WORK REQUEST —
Could you retype every line below exactly, omitting the images?

# # # # # # #

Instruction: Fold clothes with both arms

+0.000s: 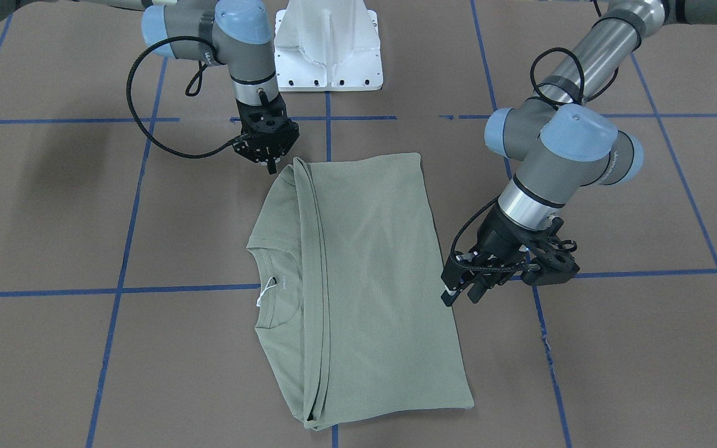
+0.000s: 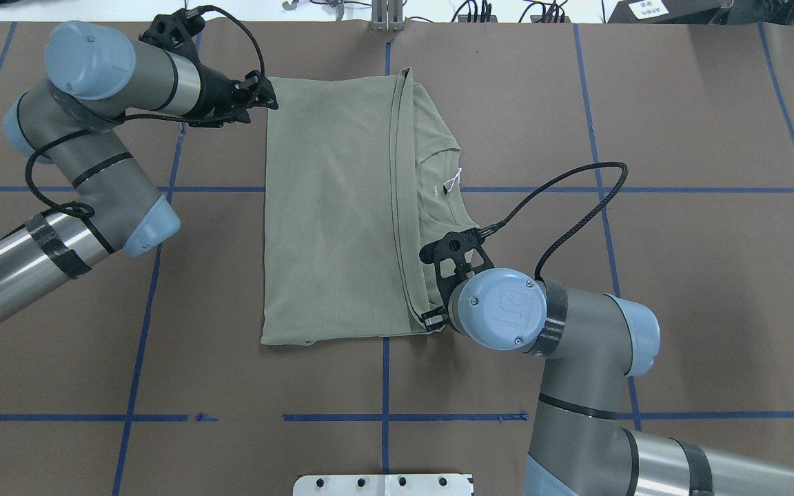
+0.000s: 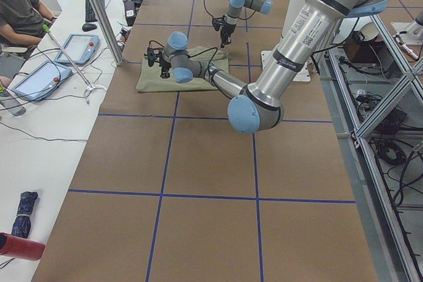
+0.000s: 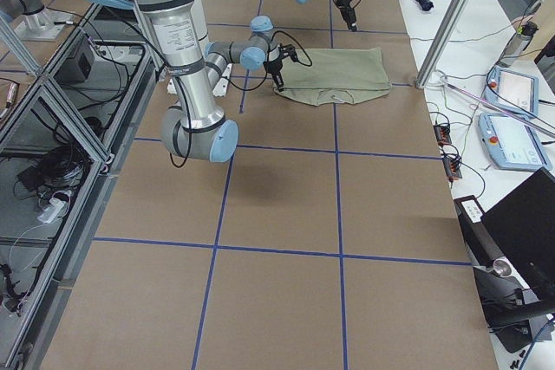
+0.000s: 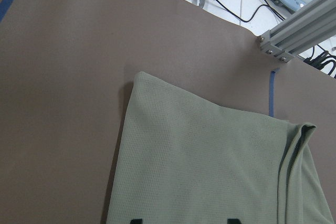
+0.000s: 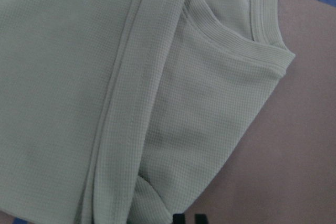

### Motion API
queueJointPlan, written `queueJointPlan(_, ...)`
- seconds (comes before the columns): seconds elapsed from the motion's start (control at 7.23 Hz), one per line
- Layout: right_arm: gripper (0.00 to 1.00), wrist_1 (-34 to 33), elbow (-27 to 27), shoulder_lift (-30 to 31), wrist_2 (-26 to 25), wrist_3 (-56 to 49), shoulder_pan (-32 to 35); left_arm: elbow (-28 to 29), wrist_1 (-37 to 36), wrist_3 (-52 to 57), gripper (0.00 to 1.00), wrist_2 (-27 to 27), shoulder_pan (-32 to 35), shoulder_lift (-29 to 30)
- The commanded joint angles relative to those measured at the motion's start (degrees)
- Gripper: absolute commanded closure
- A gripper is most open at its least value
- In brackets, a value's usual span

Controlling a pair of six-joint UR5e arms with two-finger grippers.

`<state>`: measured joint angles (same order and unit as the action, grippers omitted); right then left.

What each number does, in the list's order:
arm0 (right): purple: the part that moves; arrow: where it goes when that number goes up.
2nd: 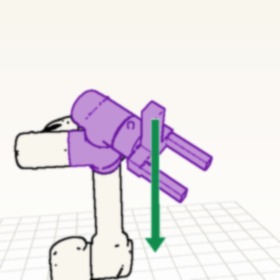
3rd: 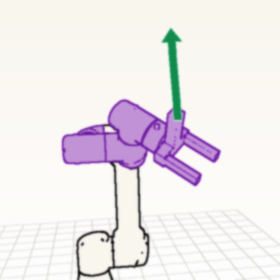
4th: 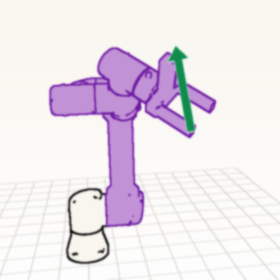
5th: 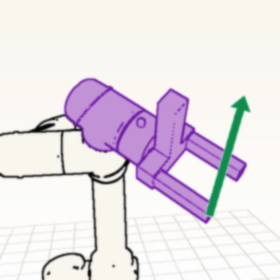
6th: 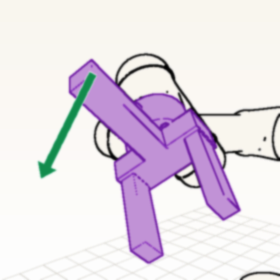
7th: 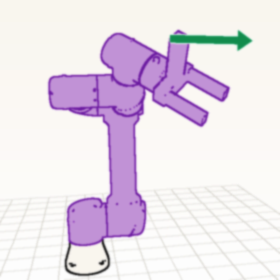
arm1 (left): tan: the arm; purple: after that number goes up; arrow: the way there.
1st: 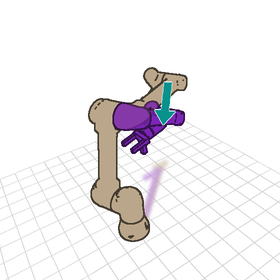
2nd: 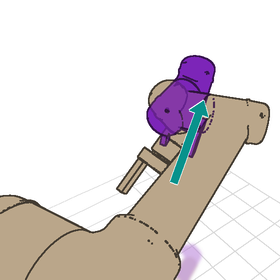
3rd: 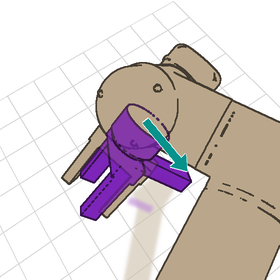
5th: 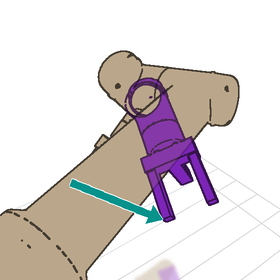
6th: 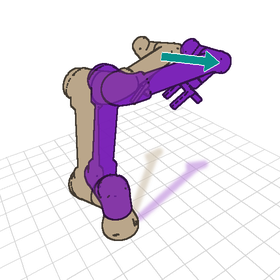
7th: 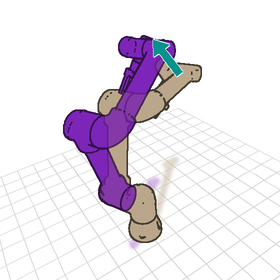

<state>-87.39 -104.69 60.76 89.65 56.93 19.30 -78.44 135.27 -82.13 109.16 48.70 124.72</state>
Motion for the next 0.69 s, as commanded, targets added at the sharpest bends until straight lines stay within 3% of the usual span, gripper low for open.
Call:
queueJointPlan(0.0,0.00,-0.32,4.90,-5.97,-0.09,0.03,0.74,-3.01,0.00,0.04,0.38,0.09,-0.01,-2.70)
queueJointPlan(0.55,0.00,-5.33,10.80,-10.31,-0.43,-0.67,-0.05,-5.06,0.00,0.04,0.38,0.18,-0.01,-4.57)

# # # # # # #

RESPONSE TO THE TASK —
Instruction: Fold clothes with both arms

+0.000s: 
+0.000s: 
+0.000s: 
+0.000s: 
+0.000s: 
+0.000s: 

### Motion API
queueJointPlan, written `queueJointPlan(_, ...)`
- seconds (comes before the columns): seconds elapsed from the motion's start (control at 7.23 Hz), one per line
- Layout: right_arm: gripper (0.00 to 1.00), wrist_1 (-34 to 33), elbow (-27 to 27), shoulder_lift (-30 to 31), wrist_2 (-26 to 25), wrist_3 (-56 to 49), shoulder_pan (-32 to 35); left_arm: elbow (-28 to 29), wrist_1 (-37 to 36), wrist_3 (-52 to 57), gripper (0.00 to 1.00), wrist_2 (-27 to 27), shoulder_pan (-32 to 35), shoulder_lift (-29 to 30)
- The commanded joint angles relative to those measured at the motion's start (degrees)
- Gripper: absolute commanded closure
- A gripper is most open at its least value
- In brackets, a value's usual span

Controlling a pair of six-joint UR5e arms with two-finger grippers.

`<state>`: measured joint angles (same order and unit as the action, grippers omitted); right then left.

What each number does, in the list's order:
arm0 (right): purple: the part that moves; arrow: where it goes when that number goes up.
2nd: 
3rd: 
4th: 
5th: 
6th: 
7th: 
arm1 (left): tan: the arm; purple: after that number goes up; arrow: the way there.
1st: 
2nd: 
3rd: 
5th: 
6th: 
7th: 

<state>-87.39 -104.69 60.76 89.65 56.93 19.30 -78.44 135.27 -82.13 109.16 48.70 124.72</state>
Motion for the next 0.69 s, as commanded, targets added at the sharpest bends until straight lines stay within 3% of the usual span, gripper low for open.
Call:
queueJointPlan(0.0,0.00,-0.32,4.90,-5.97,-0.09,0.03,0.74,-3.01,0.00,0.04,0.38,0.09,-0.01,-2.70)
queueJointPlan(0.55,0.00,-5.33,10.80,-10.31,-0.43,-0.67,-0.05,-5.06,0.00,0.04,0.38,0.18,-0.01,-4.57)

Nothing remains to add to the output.